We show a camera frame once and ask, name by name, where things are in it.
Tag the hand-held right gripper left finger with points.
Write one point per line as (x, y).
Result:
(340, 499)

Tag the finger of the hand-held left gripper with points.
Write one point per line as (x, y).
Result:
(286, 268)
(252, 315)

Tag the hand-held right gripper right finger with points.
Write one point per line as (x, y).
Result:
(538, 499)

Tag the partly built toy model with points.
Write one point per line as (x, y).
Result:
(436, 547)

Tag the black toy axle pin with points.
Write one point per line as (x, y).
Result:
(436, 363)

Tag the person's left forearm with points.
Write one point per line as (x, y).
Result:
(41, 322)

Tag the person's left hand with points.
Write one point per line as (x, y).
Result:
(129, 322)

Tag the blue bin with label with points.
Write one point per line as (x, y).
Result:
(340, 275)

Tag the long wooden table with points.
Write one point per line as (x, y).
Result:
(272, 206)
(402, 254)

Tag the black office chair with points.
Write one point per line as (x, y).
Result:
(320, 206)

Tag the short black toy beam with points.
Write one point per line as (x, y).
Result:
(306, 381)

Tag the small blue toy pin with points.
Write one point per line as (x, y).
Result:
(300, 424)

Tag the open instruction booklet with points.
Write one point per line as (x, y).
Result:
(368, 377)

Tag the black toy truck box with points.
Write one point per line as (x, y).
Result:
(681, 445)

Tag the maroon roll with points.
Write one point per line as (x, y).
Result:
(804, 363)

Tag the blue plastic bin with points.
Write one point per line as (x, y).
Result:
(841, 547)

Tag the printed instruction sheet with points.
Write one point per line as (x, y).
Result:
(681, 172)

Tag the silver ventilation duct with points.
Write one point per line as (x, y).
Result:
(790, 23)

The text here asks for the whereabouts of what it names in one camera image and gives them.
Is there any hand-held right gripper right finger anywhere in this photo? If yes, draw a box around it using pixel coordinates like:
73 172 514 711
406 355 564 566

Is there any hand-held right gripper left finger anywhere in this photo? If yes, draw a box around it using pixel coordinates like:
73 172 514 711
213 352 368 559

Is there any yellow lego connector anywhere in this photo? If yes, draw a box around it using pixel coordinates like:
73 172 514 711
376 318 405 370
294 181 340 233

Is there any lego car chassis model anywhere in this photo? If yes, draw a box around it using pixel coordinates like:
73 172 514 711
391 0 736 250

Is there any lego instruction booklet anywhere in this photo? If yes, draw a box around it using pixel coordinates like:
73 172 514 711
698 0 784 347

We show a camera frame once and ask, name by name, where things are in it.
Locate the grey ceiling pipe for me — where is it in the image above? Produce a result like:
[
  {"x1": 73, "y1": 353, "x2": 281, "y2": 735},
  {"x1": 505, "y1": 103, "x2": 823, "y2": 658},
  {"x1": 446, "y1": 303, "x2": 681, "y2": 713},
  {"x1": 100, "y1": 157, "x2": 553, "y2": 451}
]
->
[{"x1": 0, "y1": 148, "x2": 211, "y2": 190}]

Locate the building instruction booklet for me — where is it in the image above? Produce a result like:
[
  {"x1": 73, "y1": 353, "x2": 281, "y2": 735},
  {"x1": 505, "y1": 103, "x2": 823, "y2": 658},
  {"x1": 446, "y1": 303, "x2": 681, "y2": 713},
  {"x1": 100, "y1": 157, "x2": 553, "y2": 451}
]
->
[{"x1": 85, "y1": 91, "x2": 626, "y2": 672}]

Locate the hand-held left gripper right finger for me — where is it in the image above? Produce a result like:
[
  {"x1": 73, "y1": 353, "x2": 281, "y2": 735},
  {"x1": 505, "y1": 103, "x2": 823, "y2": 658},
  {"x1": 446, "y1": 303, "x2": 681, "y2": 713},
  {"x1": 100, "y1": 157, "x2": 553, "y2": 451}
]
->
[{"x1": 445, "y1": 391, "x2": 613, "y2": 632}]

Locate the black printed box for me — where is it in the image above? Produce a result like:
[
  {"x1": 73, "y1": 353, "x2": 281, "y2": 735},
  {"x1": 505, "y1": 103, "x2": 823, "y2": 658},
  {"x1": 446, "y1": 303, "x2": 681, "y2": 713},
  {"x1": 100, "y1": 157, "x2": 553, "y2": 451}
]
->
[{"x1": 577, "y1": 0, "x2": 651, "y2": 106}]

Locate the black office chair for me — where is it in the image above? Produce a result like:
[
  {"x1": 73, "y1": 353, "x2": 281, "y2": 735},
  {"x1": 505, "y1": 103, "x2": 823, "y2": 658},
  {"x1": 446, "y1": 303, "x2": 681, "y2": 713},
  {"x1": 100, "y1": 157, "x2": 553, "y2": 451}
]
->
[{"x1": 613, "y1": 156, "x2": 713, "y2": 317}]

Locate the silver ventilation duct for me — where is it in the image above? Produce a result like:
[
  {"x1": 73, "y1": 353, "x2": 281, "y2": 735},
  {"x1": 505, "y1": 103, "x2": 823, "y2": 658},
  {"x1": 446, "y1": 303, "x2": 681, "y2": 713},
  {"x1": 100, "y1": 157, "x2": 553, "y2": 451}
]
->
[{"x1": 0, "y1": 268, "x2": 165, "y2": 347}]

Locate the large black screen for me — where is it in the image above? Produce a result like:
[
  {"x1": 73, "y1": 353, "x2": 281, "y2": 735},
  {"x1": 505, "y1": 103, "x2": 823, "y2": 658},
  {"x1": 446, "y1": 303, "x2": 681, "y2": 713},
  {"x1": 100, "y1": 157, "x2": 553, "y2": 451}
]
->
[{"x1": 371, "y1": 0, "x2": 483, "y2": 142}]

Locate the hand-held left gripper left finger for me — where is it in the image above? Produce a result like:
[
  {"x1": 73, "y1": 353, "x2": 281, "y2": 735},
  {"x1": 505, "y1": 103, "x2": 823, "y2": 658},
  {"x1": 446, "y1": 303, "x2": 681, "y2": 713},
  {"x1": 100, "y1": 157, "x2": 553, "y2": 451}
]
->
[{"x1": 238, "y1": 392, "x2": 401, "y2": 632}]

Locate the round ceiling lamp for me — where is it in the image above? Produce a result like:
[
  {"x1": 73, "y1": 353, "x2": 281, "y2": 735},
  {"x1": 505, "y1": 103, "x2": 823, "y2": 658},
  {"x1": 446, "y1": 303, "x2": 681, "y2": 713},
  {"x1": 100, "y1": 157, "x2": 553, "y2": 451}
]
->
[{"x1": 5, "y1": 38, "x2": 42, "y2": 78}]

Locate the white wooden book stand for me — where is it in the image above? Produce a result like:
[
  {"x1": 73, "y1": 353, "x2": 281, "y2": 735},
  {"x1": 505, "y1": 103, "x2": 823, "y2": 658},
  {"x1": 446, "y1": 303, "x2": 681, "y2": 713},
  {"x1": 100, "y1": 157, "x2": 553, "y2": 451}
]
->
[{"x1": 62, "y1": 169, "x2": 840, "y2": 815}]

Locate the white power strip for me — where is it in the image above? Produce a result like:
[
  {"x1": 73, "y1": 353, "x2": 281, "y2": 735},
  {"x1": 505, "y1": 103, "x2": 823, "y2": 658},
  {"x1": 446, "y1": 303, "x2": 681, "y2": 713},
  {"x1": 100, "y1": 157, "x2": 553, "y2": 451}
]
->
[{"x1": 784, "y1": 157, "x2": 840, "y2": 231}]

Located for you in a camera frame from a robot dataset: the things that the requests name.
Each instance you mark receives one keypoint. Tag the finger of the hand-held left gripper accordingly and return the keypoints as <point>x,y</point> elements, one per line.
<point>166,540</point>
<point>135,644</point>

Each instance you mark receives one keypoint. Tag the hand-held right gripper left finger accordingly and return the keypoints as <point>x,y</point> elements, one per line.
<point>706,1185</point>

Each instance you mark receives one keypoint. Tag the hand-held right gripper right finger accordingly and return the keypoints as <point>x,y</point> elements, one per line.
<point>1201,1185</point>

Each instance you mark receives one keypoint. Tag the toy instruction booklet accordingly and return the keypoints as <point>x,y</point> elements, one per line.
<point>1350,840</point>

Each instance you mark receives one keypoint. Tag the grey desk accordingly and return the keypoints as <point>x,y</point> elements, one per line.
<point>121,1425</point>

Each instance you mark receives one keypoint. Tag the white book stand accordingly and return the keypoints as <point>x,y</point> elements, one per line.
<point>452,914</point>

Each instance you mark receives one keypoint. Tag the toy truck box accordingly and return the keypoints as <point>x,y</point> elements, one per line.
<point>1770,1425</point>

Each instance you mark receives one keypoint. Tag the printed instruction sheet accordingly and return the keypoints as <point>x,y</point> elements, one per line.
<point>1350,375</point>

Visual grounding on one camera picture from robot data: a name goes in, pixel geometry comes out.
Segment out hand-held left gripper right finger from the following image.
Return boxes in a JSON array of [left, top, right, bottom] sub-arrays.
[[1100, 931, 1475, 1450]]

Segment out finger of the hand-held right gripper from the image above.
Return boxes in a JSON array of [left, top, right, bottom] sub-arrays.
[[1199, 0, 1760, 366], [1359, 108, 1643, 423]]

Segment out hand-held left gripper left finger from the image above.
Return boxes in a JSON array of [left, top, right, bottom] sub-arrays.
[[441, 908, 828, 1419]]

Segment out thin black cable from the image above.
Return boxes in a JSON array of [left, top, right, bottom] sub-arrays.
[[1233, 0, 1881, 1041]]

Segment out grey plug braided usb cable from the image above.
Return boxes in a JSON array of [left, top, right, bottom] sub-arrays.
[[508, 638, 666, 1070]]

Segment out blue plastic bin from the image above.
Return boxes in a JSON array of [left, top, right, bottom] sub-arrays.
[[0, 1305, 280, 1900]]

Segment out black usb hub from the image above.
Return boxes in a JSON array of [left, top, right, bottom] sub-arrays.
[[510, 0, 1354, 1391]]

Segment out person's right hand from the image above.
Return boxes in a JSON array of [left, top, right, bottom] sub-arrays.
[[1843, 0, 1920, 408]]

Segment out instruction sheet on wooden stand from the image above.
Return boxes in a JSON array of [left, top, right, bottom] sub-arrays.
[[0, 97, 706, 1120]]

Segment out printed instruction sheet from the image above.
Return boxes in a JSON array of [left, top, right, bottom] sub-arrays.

--------------------------------

EXERCISE DIRECTIONS:
Wherever the string "plastic" appears in the data above, copy the line it sits in.

TASK RESPONSE:
Tag the blue plastic bin with points.
Segment out blue plastic bin from the image above.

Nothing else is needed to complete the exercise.